Foto: SMCS

 

O Tribunal Superior do Trabalho (TST) suspendeu, nesta segunda-feira (3), a compra do Hospital Evangélico de Curitiba até que todos os recursos do leilão realizado em setembro sejam julgados.

De acordo com decisão do vice-presidente do TST, ministro Renato de Lacerda Paiva, o “provimento ora deferido tem natureza estritamente cautelar, sem qualquer interferência na matéria controvertida discutida entre as partes.”

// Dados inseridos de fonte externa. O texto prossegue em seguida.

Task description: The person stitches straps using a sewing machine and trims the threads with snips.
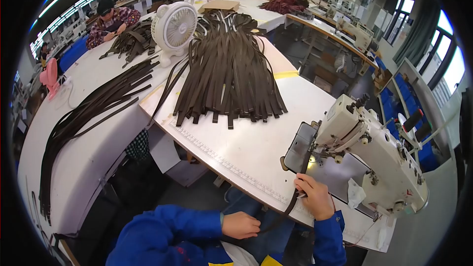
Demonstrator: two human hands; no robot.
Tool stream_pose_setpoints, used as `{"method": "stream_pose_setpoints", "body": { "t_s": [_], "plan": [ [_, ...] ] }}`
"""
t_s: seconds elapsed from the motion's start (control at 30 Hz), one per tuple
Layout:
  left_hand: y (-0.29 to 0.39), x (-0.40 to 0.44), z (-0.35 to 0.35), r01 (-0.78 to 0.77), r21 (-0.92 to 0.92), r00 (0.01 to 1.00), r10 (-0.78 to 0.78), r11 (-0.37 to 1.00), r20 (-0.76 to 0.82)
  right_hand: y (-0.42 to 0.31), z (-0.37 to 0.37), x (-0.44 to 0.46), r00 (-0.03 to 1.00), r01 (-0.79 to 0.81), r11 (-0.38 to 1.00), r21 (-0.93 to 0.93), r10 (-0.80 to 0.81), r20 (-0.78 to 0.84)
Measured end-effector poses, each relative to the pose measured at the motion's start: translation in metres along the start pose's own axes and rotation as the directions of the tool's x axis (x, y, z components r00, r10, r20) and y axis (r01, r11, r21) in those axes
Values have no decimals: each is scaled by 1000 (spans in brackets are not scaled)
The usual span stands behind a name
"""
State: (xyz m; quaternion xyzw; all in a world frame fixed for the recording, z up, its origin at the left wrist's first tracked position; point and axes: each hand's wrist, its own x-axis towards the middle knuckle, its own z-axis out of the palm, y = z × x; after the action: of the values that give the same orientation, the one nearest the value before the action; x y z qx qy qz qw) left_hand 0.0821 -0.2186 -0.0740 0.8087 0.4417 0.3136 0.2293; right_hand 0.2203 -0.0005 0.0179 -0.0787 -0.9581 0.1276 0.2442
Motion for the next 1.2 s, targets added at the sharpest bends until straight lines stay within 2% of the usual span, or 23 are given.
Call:
{"method": "stream_pose_setpoints", "body": {
  "t_s": [0.13,0.2,0.27,0.3,0.37,0.4,0.43,0.47,0.5,0.57,0.67,0.7,0.73,0.77,0.83,0.9,0.97,1.0,1.03,1.07,1.1,1.17,1.2],
  "plan": [
    [-2,9,-16,-66,114,997,62,991,39,0,3,0,999,-43,999,17,42,21],
    [7,18,-58,-62,193,980,96,979,-176,2,4,-1,998,-52,999,14,52,33],
    [2,23,-111,55,323,913,83,945,-399,3,6,-1,999,-42,999,-12,42,32],
    [-11,22,-135,185,490,884,74,852,-462,3,7,-1,999,-38,999,-26,38,30],
    [-51,17,-177,423,599,791,45,680,-610,2,7,1,1000,-19,999,-50,20,20],
    [-74,11,-196,522,628,789,-47,578,-613,2,6,1,1000,-10,998,-66,11,13],
    [-92,7,-213,609,653,766,-117,451,-632,2,6,1,1000,-18,998,-57,19,12],
    [-104,5,-226,646,721,762,-156,250,-628,2,6,0,1000,-24,999,-48,24,11],
    [-114,4,-235,678,722,728,-255,135,-636,3,7,0,1000,-27,999,-39,27,9],
    [-126,2,-253,675,710,682,-536,201,-497,4,7,-1,999,-44,999,-30,44,15],
    [-138,-3,-261,744,577,667,-429,338,-610,7,10,-2,1000,-21,999,-40,21,-11],
    [-139,-8,-270,784,341,564,-365,519,-741,7,11,-2,1000,-10,999,-47,9,-22],
    [-139,-13,-284,727,94,423,-335,680,-842,7,10,-2,1000,-25,999,-44,25,-5],
    [-135,-16,-293,580,-137,259,-341,803,-903,6,9,-2,999,-42,998,-39,42,11],
    [-114,-16,-302,220,-139,-30,-136,966,-990,5,8,-3,997,-68,997,-31,69,39],
    [-58,1,-287,99,257,-1,258,961,-966,4,6,-2,995,-80,996,-29,81,61],
    [-16,-3,-243,12,435,239,420,900,-875,1,3,0,994,-75,997,-18,77,78],
    [-7,-20,-219,-110,433,458,433,895,-777,0,3,0,993,-74,997,-13,75,86],
    [17,-35,-209,-177,555,815,437,813,-380,0,3,0,994,-74,997,-7,74,85],
    [24,-23,-180,-389,544,760,593,743,-267,-1,3,0,994,-74,997,-3,74,85],
    [25,-16,-160,-540,604,731,682,587,-9,-1,2,0,994,-73,997,0,73,84],
    [16,-31,-131,-525,560,848,453,641,277,0,1,0,995,-60,998,-25,62,74],
    [0,-47,-120,-403,563,915,307,721,262,0,2,0,996,-56,998,-37,58,66]
  ]
}}
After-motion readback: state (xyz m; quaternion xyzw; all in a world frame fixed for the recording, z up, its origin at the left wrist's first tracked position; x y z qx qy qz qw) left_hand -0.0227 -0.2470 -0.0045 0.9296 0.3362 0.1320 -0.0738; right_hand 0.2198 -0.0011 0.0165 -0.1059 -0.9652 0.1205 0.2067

O Hospital Universitário Evangélico de Curitiba e a Faculdade Evangélica foram arrematados por R$ 215,05 milhões pelo consórcio MACK-HE Dourados (união entre o Instituto Presbiteriano Mackenzie e a Associação Beneficente Douradense), em leilão realizado nesta no dia 28 de setembro, na 9ª Vara do Trabalho de Curitiba.

O pedido atendido pela Justiça do Trabalho foi feito pela Universidade Brasil, que alega que a pessoa que supostamente representava o consórcio vencedor não detinha poderes para representá-lo no leilão.

O Hospital Evangélico

O Evangélico atende 35 mil pessoas por mês – sendo a grande maioria pacientes do Sistema Único de Saúde (SUS). Além disso, recebe pouco mais da metade (51%) dos casos de emergência de Curitiba e da Região Metropolitana. 95% dos atendimentos feitos no Evangélico são do SUS. Os outros 5% são referentes a convênios e atendimento particular. O hospital é conhecidamente referência no tratamento de queimados. Conforme a instituição, é também referência em cirurgias plástica e bariátrica, transplantes de fígado e rim, neurocirurgia, ortopedia e na Unidade de Terapia Intensiva (UTI) neonatal.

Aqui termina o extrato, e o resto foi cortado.